WHAT TO WORK ON ▸ Within the listing below, please show every line carrying the string "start".

DATASET CONTENT ▸
# # # # #

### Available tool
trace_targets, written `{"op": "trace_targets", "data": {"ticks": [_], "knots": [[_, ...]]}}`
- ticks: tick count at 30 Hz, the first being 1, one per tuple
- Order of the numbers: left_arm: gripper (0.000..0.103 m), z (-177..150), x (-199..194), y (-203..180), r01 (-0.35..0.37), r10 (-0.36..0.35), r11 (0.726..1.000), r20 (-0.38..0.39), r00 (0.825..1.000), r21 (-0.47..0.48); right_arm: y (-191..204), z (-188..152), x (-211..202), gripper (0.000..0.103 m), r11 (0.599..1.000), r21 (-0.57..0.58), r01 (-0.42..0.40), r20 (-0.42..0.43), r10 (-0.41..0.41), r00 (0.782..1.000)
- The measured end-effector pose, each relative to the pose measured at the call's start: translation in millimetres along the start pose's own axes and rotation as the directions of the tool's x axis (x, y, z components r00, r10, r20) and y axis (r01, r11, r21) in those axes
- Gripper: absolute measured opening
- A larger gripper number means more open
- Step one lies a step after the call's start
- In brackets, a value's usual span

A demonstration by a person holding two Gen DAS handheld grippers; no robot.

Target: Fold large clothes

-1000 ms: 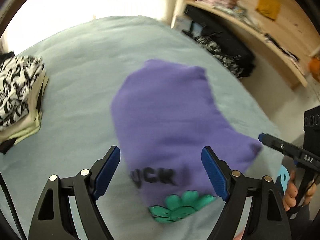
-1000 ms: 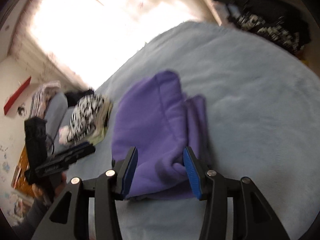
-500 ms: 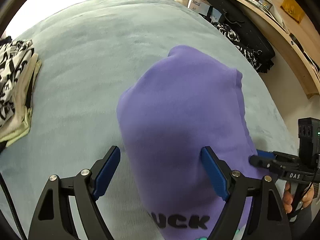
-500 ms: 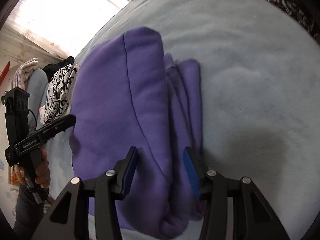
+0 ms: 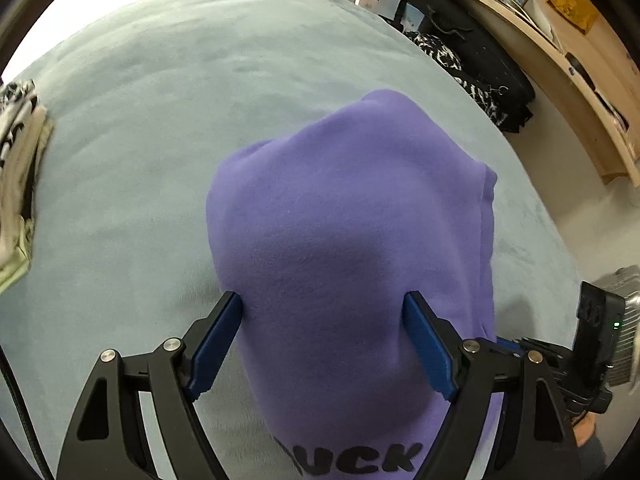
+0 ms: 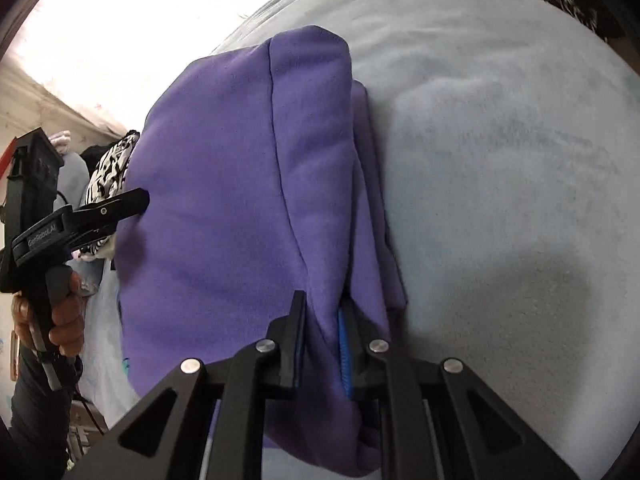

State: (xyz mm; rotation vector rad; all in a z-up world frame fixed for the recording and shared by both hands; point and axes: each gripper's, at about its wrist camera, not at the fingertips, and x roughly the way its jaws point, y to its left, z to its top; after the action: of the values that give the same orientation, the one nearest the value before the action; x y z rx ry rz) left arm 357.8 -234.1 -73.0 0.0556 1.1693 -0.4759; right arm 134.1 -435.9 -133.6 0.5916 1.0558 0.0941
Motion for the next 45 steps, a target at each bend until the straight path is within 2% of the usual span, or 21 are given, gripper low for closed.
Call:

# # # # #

SOLVED EXERCISE ▸
- The measured end-effector pose, each relative to the pose measured at the call's start: translation in millimetres along the start pose's own axes and rotation as the directions of the tool's x axis (x, y, z components r00, r10, r20) and y axis (r01, r11, r21) in those axes
- Step one lies a step after the call's start

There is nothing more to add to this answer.